Both ends included, restate word for word the lines from the first line of the listing through the line containing "<point>241,155</point>". Leave the pictures out.

------------

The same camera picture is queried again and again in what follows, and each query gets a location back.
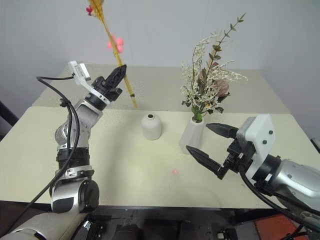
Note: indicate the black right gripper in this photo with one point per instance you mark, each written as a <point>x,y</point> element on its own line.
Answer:
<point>241,155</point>

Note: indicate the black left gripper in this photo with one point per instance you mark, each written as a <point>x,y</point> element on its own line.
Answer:
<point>110,93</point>

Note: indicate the yellow bouquet with pink flowers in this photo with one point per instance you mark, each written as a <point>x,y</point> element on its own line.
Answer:
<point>119,41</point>

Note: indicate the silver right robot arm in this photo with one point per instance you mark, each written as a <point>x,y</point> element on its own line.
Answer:
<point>295,180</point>

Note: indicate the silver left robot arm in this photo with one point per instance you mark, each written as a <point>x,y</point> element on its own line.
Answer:
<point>82,117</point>

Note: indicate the white and green flower bouquet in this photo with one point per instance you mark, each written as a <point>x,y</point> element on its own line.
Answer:
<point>197,100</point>

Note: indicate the tall white vase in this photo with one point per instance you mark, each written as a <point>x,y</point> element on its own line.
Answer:
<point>192,137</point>

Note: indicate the small pink petal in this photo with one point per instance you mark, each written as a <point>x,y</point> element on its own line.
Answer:
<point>175,171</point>

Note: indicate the round white vase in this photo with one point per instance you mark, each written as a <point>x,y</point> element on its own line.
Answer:
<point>150,128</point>

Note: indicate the red floor mat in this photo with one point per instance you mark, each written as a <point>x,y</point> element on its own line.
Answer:
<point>275,227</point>

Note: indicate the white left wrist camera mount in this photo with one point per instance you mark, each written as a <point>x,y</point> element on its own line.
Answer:
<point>80,71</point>

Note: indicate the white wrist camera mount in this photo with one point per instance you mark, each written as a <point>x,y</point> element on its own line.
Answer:
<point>262,132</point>
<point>80,71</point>

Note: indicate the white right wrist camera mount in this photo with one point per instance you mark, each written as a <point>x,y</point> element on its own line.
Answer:
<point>262,132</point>

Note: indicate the black frame beside table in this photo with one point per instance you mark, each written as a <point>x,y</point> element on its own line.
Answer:
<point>6,117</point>

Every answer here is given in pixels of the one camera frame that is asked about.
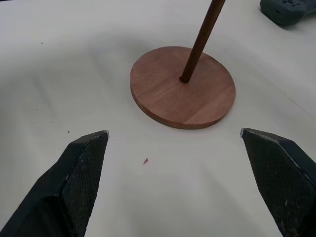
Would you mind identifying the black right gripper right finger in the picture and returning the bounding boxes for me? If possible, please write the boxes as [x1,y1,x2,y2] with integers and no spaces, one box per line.
[239,127,316,237]

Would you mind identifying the dark grey game controller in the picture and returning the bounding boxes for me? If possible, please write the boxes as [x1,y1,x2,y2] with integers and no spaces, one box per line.
[259,0,316,27]

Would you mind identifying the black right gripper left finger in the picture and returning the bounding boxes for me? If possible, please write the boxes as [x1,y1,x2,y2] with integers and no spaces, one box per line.
[0,130,110,237]

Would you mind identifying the dark wooden pole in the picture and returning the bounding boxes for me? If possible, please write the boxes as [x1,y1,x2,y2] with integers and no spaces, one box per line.
[179,0,226,84]

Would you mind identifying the round wooden base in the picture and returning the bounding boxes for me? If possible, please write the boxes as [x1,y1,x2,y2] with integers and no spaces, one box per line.
[130,46,237,130]

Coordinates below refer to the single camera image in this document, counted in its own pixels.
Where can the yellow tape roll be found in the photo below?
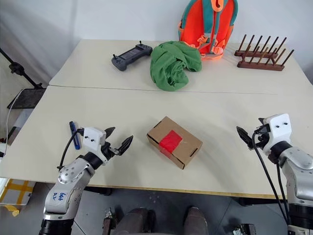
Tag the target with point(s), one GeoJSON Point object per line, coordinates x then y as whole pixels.
{"type": "Point", "coordinates": [11, 211]}

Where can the cardboard box with red tape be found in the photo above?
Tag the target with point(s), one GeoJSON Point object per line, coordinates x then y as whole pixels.
{"type": "Point", "coordinates": [185, 147]}

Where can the dark rounded shape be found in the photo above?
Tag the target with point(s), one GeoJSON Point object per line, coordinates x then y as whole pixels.
{"type": "Point", "coordinates": [134, 222]}
{"type": "Point", "coordinates": [195, 222]}

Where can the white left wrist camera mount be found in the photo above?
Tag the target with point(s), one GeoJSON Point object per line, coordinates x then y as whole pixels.
{"type": "Point", "coordinates": [91, 137]}

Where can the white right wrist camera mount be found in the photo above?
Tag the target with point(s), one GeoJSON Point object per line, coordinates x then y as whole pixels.
{"type": "Point", "coordinates": [280, 127]}

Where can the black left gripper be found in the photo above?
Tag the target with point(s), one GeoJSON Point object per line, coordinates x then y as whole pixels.
{"type": "Point", "coordinates": [108, 151]}

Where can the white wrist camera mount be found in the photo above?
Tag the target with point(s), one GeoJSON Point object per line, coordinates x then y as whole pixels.
{"type": "Point", "coordinates": [280, 127]}
{"type": "Point", "coordinates": [91, 137]}

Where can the dark wooden peg rack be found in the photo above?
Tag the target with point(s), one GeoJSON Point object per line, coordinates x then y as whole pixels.
{"type": "Point", "coordinates": [259, 65]}

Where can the green crumpled cloth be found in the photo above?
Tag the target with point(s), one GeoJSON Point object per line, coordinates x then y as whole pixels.
{"type": "Point", "coordinates": [171, 63]}

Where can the grey handheld game controller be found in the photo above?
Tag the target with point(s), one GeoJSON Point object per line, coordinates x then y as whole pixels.
{"type": "Point", "coordinates": [129, 56]}

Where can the black table bracket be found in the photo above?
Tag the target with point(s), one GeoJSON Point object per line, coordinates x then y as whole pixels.
{"type": "Point", "coordinates": [100, 191]}

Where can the blue pen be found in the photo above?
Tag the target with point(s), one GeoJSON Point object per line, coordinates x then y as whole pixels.
{"type": "Point", "coordinates": [77, 144]}

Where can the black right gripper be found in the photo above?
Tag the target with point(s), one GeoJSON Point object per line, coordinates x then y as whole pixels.
{"type": "Point", "coordinates": [260, 138]}

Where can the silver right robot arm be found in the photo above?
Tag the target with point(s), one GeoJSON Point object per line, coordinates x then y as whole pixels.
{"type": "Point", "coordinates": [300, 166]}

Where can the orange and teal backpack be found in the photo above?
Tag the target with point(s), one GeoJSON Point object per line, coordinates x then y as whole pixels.
{"type": "Point", "coordinates": [195, 24]}

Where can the carton with yellow tape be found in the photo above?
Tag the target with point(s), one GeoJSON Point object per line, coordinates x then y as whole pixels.
{"type": "Point", "coordinates": [17, 193]}

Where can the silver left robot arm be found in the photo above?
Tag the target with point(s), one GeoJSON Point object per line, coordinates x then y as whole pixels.
{"type": "Point", "coordinates": [66, 176]}

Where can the black stand base plate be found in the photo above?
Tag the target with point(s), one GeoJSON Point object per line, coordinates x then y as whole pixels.
{"type": "Point", "coordinates": [27, 98]}

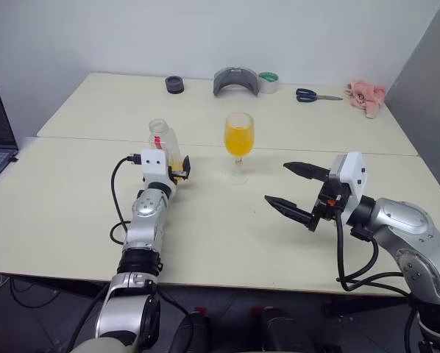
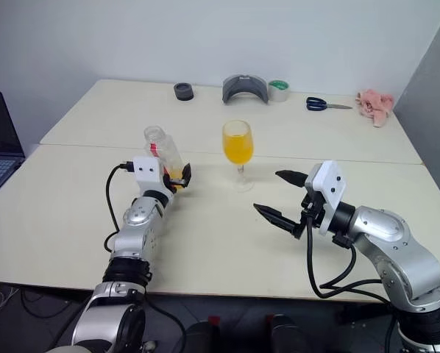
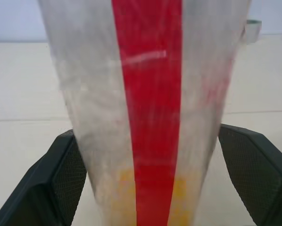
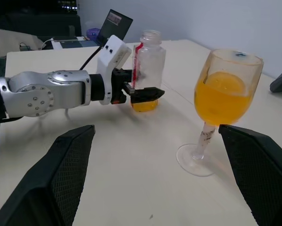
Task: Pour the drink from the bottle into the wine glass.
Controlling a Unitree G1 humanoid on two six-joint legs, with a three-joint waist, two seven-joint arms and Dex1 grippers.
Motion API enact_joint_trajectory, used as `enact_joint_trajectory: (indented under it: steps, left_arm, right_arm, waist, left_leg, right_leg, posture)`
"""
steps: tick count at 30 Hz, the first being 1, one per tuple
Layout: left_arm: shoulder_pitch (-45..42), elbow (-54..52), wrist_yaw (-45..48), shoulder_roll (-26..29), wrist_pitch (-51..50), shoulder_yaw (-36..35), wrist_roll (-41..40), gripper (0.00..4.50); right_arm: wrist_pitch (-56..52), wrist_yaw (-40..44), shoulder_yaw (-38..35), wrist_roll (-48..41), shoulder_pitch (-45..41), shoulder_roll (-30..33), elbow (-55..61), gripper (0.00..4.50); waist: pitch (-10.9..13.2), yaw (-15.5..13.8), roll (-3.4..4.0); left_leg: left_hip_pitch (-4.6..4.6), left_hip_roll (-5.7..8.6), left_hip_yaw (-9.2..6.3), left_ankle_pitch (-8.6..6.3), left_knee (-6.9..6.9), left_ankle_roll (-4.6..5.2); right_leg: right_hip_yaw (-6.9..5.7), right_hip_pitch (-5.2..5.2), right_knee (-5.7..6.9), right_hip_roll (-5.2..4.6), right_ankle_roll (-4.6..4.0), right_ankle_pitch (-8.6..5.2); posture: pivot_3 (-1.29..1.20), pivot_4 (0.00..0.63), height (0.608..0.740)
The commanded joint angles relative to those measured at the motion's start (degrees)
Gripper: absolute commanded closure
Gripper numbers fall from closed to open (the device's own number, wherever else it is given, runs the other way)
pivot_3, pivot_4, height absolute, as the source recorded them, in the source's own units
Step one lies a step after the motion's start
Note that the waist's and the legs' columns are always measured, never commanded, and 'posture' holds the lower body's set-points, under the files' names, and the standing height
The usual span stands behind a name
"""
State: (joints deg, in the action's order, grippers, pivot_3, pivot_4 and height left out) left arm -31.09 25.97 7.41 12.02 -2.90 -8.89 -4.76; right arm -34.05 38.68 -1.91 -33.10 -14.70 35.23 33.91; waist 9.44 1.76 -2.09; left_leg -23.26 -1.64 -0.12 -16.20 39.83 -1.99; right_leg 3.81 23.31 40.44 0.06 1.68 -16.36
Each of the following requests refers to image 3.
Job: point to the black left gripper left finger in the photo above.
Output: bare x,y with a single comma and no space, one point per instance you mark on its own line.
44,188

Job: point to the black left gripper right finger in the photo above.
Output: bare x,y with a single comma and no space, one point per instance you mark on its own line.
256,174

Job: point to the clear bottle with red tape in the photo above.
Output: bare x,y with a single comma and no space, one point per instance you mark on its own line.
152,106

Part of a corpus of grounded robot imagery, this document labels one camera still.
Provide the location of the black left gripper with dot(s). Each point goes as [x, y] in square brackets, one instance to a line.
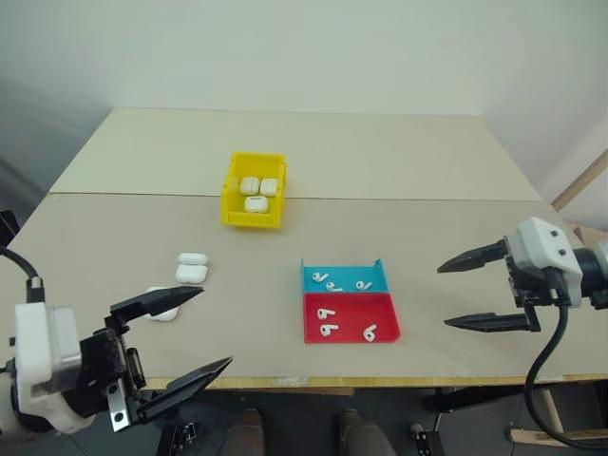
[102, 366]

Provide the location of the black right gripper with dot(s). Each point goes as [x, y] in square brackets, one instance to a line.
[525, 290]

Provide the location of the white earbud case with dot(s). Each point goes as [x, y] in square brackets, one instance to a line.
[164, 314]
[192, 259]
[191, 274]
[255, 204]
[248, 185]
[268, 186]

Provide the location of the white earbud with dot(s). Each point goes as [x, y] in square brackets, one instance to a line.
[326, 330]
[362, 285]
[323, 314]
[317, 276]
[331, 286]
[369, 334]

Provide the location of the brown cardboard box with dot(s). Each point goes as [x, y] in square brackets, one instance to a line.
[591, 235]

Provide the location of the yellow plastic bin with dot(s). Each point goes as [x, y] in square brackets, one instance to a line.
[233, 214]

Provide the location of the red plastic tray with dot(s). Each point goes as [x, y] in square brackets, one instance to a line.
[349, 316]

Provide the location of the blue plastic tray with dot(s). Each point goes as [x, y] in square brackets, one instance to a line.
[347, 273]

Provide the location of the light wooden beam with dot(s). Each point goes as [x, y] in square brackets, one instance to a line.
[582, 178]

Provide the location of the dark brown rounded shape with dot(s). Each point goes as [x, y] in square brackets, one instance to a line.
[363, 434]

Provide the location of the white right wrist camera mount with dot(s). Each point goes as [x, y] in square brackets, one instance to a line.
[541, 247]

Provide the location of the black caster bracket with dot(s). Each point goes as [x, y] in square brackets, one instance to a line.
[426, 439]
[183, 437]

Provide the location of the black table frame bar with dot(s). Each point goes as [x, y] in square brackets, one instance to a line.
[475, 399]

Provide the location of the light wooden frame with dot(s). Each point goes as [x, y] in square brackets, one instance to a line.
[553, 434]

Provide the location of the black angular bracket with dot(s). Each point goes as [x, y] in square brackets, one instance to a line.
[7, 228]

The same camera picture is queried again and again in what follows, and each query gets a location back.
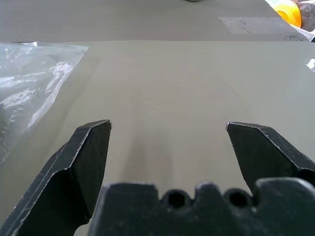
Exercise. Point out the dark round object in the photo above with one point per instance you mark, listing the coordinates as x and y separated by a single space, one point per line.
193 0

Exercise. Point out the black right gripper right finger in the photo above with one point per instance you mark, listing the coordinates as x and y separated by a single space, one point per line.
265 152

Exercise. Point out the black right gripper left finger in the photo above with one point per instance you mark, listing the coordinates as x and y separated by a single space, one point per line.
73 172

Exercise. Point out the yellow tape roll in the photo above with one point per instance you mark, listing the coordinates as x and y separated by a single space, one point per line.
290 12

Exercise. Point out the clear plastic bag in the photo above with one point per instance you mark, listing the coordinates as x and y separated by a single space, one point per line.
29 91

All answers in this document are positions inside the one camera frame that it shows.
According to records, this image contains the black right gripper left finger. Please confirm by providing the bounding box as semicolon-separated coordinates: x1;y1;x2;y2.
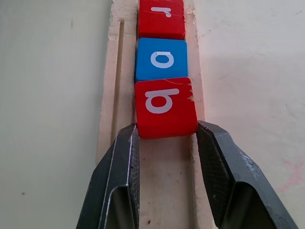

------------

__Expected answer__:
The same camera picture is queried again and again in what follows, and each query gets a location back.
Note: indicate the black right gripper in this photo with one point per instance you mark, each written as a <point>x,y</point> element on its own line.
Answer:
<point>241,155</point>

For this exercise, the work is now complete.